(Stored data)
★ ★ ★ ★ ★
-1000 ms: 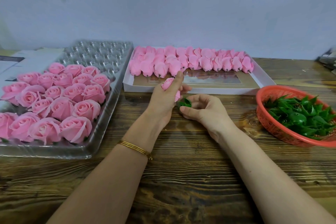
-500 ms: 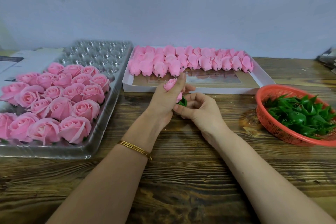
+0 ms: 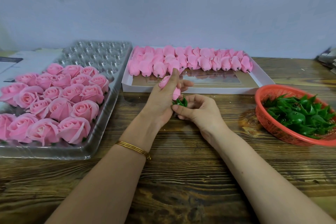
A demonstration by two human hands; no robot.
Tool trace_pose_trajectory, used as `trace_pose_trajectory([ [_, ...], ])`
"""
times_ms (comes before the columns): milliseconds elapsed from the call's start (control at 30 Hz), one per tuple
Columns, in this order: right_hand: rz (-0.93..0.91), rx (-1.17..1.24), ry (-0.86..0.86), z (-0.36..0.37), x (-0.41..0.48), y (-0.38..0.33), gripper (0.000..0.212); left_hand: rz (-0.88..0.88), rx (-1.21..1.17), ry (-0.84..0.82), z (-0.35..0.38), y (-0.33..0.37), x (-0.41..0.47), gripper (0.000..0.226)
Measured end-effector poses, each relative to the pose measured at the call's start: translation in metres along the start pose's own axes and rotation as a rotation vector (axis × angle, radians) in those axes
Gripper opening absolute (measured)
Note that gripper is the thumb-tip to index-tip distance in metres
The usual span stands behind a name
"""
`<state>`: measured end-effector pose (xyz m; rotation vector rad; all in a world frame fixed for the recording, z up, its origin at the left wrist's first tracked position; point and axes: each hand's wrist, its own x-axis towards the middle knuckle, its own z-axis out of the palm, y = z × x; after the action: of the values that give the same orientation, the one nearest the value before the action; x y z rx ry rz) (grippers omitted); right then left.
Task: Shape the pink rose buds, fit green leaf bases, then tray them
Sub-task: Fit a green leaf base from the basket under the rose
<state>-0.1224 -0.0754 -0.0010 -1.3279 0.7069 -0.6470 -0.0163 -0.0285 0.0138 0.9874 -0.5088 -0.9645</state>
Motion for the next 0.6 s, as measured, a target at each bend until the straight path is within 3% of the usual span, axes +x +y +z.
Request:
trace_pose_trajectory([
  [600, -0.099, -0.018, -0.016, 0.0018, -0.004, -0.0017, 0.026, -0.065, -0.058, -0.141, -0.0037, 0.0014, -0.0005, 0.039],
])
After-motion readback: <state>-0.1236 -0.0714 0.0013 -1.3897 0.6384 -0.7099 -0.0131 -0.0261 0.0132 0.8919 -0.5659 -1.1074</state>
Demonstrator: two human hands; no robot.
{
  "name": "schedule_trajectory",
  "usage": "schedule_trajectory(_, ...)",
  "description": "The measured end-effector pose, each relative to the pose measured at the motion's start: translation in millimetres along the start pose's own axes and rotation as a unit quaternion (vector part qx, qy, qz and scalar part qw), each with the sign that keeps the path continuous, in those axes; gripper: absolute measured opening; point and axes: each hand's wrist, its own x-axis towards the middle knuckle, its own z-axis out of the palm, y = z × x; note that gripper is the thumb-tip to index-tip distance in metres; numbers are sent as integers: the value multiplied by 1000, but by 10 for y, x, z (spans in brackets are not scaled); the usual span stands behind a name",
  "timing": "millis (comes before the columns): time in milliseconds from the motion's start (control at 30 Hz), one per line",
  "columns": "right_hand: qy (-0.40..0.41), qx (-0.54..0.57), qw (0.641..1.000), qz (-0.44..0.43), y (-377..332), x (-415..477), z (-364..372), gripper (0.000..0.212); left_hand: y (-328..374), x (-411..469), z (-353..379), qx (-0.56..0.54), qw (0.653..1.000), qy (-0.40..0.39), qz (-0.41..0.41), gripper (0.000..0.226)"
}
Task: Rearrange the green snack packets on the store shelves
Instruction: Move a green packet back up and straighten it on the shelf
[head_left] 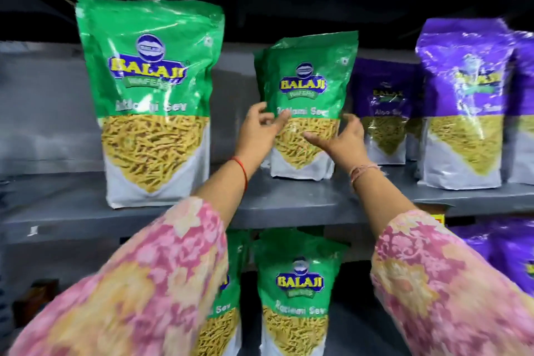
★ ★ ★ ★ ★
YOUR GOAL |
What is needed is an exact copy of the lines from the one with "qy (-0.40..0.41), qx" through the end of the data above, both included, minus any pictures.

COMPLETED TASK |
  "columns": "right_hand: qy (-0.40..0.41), qx (-0.54..0.57), qw (0.641..1.000), qz (-0.44..0.43), y (-377..332), x (-415..477), z (-364..372), gripper (0.000..0.212); left_hand: y (-328..374), x (-411..469), z (-353..379), qx (-0.56..0.54), qw (0.653..1.000), qy (-0.40..0.39), qz (-0.41..0.41), gripper (0.000..0.226)"
}
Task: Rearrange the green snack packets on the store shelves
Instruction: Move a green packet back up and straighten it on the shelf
[head_left] 

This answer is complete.